I have had similar experiences constantly.

I have a gut feeling that people who frequently bemoan bad search results fall into one of two categories:

  • They have all kinds of tracking, and constantly watch Youtube Shorts or TikTok videos. Meaning their learned behavior is "This person enjoys low-quality spam content and lots of ads", because let's face it, portrait-mode shortform videos are primarily that, a vessel to push ads pretending to be genuinely content hidden among content barely better than ads in the first place.
  • They have tracking entirely supressed and their browser so hardened that Google can't even know that if this user puts in "needle", they do mean a physical object. They don't even know the language the user is searching in, basically. As a result virtually no weighting happens which allows spam content to rise to the top based on its built-in SEO efforts.

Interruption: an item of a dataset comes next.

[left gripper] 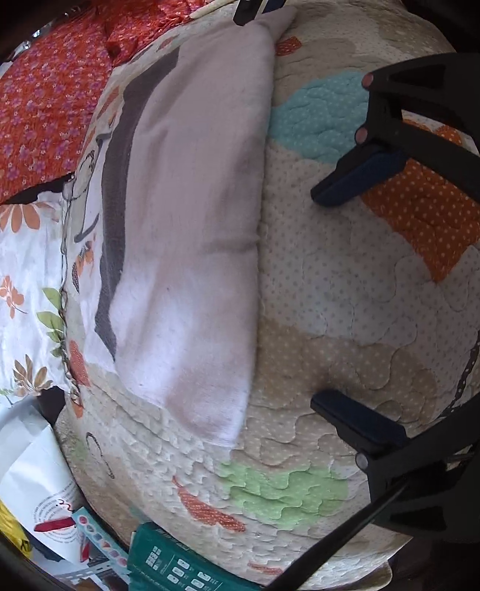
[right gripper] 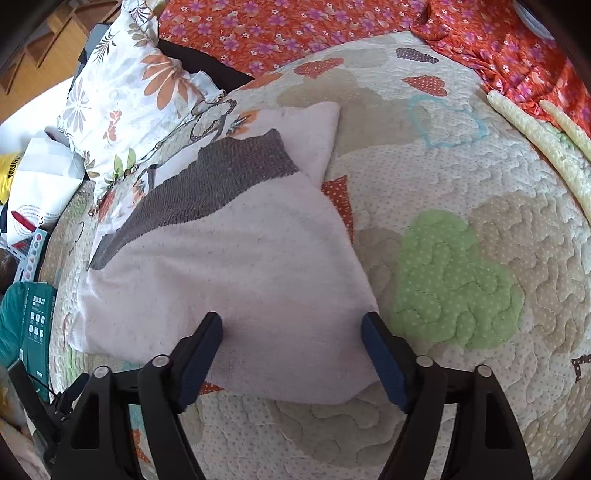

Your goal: Fold small clothes

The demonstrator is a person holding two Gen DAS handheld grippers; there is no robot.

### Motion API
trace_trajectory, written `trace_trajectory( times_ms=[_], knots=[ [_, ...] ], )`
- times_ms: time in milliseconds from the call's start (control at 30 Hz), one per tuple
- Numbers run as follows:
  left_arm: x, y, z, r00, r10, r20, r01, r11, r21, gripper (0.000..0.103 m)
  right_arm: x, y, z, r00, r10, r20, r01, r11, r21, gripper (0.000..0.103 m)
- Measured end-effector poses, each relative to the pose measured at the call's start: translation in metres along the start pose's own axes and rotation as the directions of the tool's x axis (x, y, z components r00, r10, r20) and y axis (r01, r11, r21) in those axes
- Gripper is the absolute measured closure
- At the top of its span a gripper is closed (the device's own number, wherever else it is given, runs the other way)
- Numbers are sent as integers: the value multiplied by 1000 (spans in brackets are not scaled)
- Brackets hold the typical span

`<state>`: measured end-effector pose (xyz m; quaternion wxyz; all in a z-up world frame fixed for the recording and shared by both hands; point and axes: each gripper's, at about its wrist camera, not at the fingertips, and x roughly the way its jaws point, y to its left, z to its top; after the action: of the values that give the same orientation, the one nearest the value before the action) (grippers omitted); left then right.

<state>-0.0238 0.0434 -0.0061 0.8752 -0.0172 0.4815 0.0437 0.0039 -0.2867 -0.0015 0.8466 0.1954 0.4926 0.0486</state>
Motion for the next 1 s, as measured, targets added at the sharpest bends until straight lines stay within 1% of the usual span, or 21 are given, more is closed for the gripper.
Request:
trace_trajectory(
  times_ms=[133, 533, 733, 867, 1000],
  knots=[
    [0, -2, -3, 1000, 10, 10, -10, 1000, 3, 0, 3, 6, -1, 1000, -20, 6, 20, 999, -26, 12],
    [0, -1, -4, 1000, 10, 12, -10, 1000, 6, 0, 9, 16, -5, 997, -67, 25, 69, 993, -91, 6],
    [-1, -2, -5, 1000, 21, 22, -21, 1000, 4, 0, 14, 24, -10, 993, -110, 40, 115, 983, -142, 1],
    [0, -1, -3, 1000, 24, 11, -24, 1000, -9, 0, 16, 25, -11, 990, -126, 59, 133, 983, -130, 0],
    [1, -1, -2, 1000, 27, -2, -27, 999, -19, 0, 20, 31, -11, 983, -176, 58, 183, 971, -153, 0]
  ],
)
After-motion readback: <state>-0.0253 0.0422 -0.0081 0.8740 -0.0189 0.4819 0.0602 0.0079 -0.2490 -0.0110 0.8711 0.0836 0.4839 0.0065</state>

In the end, the second case is not something Google can truly optimize for. Or rather, it'll never be their intention to do that. Though I will say DDG's and Bing's equally or worse search results indicate that a certain level of tracking might actually be beneficial, but we'd need a morally trustworthy keeper of the data (as in, it needs to be owned by the people or something!), nto Google.
And in the first case, I wish they'd do something about that. I can see why before the proliferation of the constant-ads-as-content spam that is shorts, tracking video watching habits to figure out general habits made sense, but especially because you no longer actively decide on which video to watch, this can no longer be valid input to user behavior analysis.

I tried this in chrome and in Firefox with hardening enabled and VPN. I got relevant resumes each time but pretty different from each other.

Entirely shopping links for parts on Firefox vs short videos on chrome.